Craig half smiled for his old friend. Charlie Adams had more wrinkles than a raisin, habitually looked cranky, and had been thirty-nine for more than a dozen years. Still, anyone who judged Charlie only by his tiny stature was a fool. Behind those puppy-brown eyes was a loyalty that could move mountains and victory over the alcoholism that had nearly destroyed his life-until Craig came along. For the past eight years or so, Charlie had managed Craig’s ranch and his house and, since the marriage, occasionally Sonia.

“I suppose I should ask you how you’re feeling,” Charlie remarked, clearly bored with the thought.

“Don’t bother.” Craig shifted up against the pillows, wincing in a way he never would have in front of Sonia. “You should have woken me when you came in.”
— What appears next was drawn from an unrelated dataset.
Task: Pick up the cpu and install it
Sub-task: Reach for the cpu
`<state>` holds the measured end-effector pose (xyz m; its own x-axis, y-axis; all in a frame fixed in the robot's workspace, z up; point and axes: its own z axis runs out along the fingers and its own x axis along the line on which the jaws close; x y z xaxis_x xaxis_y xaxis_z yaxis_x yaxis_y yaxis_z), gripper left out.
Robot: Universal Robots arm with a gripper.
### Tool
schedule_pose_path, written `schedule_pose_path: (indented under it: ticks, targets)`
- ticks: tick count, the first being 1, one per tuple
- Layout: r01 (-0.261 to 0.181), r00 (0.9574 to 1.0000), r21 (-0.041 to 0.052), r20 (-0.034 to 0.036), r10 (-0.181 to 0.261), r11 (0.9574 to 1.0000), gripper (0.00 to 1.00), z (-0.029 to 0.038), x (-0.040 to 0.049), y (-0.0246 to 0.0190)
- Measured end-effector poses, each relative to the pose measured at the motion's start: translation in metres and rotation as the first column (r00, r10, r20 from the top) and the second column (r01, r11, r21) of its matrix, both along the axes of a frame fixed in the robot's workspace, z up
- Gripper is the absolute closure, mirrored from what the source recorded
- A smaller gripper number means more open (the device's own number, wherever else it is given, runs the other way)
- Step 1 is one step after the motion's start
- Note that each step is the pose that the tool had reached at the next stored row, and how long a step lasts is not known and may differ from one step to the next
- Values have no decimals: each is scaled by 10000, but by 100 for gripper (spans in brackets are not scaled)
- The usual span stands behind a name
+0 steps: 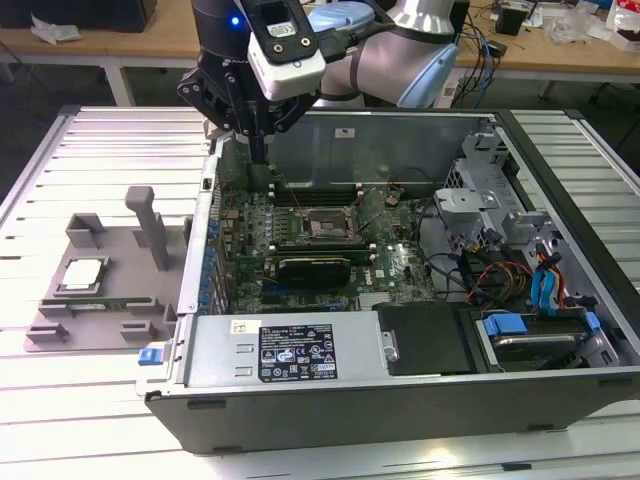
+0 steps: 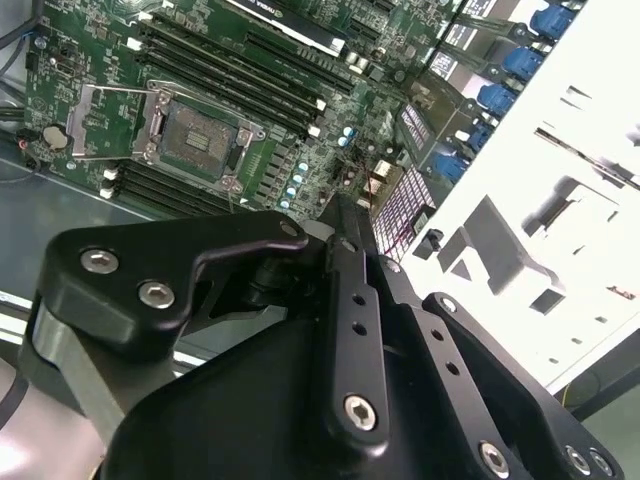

“Like hell.” Charlie drew a cigar from his pocket, looked at it and disgustedly put it back in his pocket after reading the No Smoking sign over the door. He stuck his hands in his pockets, staring worriedly at Craig. “You need some things? I mean, don’t tell me you dragged me all this way to talk business. You know I’ve got everything taken care of, and you’ll be in here at least a few more days.”

“I’ll be out of here by tomorrow,” Craig corrected, and took a painful breath, leaning back against the head of the metal bed. “I need some help here, though, first.”

They’d taken the phone out of his room. He wanted to know if the incident was going to be in the press, and if it was, he wanted the papers kept from Sonia. He didn’t want her reminded of what had happened, and he wanted to ensure that no one bombarded her with questions about it, either.

The police were supposed to be in later that day. Craig was already afraid of how that was going to go. In a city of three million people, tracking down five rather nondescript hoodlums wasn’t going to be duck soup. Not to mention that Chicago’s Finest probably had bigger priorities than hunting for petty muggers.

“So?”

“So…I want the bastard caught,” Craig said flatly. “The whole gang, forget it. But I want the leader found. Hire someone, Charlie-get him out to the park today, and then bring him back to me. I can give him an exact description.”

Charlie shook his head, not liking the idea at all. “That’s crazy. At least give the police a chance.”

“Every chance,” Craig agreed. “But do it, Charlie.” An almost mischievous smile creased his lips. “I’m sick. You have to cater to me.”

“You should be so sick.” But Charlie nodded reluctantly.

Craig had other requests. He wanted Charlie to check them out of the hotel, gather their clothes, arrange for plane reservations and transportation to the airport.